Source data
====

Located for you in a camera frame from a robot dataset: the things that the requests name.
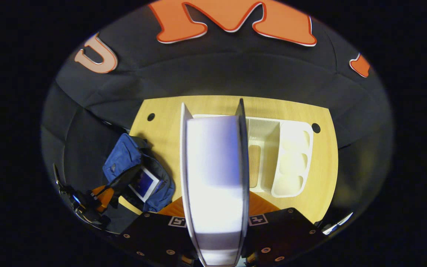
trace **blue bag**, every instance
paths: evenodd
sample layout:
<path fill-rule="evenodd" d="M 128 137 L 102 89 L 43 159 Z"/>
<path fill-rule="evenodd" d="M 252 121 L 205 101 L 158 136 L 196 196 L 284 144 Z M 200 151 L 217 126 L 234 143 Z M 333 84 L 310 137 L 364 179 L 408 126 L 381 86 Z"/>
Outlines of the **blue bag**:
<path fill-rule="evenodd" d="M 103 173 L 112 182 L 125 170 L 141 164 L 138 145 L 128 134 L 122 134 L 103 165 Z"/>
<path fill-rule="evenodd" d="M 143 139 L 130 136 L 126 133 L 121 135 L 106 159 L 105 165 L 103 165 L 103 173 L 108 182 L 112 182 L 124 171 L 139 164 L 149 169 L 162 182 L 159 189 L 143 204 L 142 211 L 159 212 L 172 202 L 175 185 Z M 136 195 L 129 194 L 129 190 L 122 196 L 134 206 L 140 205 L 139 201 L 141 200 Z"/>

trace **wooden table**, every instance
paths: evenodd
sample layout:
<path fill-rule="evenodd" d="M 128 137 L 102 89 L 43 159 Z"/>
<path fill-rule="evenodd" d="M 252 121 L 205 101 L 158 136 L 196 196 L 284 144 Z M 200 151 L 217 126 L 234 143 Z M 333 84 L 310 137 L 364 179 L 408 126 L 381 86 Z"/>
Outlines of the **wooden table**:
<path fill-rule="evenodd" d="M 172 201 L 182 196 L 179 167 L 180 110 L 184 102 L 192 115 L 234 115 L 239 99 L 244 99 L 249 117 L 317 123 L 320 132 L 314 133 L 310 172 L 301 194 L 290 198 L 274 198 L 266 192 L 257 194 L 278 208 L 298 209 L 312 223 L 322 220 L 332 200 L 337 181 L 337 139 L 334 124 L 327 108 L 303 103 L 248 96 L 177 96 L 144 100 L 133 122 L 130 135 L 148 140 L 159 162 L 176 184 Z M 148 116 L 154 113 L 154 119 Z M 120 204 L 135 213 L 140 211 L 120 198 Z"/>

====

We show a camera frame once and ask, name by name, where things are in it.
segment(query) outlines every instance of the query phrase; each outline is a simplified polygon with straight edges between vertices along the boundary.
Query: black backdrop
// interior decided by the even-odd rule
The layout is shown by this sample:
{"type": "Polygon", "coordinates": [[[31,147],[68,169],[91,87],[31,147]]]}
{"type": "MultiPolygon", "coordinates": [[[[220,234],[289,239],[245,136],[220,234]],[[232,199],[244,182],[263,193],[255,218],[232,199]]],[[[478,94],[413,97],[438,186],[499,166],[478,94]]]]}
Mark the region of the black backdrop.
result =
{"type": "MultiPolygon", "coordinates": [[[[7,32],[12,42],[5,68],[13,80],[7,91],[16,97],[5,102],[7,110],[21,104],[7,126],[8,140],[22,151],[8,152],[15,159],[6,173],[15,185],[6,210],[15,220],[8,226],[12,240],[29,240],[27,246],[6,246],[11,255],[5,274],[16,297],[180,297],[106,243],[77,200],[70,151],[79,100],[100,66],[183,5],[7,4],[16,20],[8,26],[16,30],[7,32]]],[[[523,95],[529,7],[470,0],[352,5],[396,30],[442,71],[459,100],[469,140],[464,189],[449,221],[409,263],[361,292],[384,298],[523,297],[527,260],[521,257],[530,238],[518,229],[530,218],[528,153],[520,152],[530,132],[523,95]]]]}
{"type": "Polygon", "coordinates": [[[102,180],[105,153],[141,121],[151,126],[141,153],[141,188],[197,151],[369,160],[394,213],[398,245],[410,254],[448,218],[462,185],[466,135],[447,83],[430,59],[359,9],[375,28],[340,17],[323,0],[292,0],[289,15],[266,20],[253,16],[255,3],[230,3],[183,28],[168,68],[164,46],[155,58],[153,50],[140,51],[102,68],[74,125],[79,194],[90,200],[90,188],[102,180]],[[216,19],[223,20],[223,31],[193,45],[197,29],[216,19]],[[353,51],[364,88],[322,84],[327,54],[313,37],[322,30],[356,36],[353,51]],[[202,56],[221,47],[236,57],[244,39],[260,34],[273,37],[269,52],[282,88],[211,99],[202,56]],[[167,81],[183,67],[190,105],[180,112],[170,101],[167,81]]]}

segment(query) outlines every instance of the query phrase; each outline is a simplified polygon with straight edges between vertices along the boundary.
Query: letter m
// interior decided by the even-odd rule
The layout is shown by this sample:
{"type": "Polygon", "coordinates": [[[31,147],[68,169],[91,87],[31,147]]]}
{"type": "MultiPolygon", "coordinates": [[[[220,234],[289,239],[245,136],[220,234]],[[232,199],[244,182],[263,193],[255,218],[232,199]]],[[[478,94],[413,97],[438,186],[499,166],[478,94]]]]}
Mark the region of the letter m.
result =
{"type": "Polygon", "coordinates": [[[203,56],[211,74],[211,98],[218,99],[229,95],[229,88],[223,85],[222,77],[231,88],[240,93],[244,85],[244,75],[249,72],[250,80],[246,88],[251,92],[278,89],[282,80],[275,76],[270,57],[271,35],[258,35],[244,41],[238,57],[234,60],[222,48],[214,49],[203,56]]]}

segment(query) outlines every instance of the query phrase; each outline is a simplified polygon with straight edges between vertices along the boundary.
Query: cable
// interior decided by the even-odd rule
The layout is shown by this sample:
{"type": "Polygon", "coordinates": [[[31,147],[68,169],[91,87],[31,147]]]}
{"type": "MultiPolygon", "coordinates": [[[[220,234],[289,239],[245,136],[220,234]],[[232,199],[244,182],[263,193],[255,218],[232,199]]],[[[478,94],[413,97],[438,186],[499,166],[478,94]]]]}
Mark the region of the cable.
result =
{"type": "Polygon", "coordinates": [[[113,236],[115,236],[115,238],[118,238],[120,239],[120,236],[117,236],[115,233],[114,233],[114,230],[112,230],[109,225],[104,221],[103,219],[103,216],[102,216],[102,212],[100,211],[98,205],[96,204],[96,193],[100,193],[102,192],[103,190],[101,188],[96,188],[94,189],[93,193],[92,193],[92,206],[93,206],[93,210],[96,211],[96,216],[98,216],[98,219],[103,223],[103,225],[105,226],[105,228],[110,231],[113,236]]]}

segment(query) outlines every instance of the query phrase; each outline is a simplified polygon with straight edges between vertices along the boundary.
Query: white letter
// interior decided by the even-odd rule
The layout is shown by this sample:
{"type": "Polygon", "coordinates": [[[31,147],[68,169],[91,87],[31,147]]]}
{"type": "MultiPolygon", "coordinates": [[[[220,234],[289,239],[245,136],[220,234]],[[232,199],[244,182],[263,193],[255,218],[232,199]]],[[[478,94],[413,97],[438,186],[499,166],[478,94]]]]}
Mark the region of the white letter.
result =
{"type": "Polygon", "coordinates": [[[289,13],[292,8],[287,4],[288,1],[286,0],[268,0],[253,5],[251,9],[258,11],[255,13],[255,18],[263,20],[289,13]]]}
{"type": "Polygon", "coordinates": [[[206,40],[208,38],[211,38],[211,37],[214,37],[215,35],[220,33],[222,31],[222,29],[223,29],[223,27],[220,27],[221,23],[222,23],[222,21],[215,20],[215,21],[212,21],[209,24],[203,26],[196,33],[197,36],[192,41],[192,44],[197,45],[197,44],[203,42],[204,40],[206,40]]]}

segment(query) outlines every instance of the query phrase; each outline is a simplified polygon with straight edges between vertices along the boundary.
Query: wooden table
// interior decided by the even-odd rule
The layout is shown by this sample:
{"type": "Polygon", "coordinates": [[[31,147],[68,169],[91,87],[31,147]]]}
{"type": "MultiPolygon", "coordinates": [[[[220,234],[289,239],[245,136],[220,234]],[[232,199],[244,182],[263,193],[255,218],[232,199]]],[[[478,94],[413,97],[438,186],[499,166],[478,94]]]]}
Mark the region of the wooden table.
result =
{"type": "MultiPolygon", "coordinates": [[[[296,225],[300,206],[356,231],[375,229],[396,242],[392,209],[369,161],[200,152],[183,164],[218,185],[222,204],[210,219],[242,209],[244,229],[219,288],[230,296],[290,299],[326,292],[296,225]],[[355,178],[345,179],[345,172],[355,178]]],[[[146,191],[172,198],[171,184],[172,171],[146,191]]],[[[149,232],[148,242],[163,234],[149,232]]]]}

====

Find the lines above that contain "letter" and report their number, without comment.

4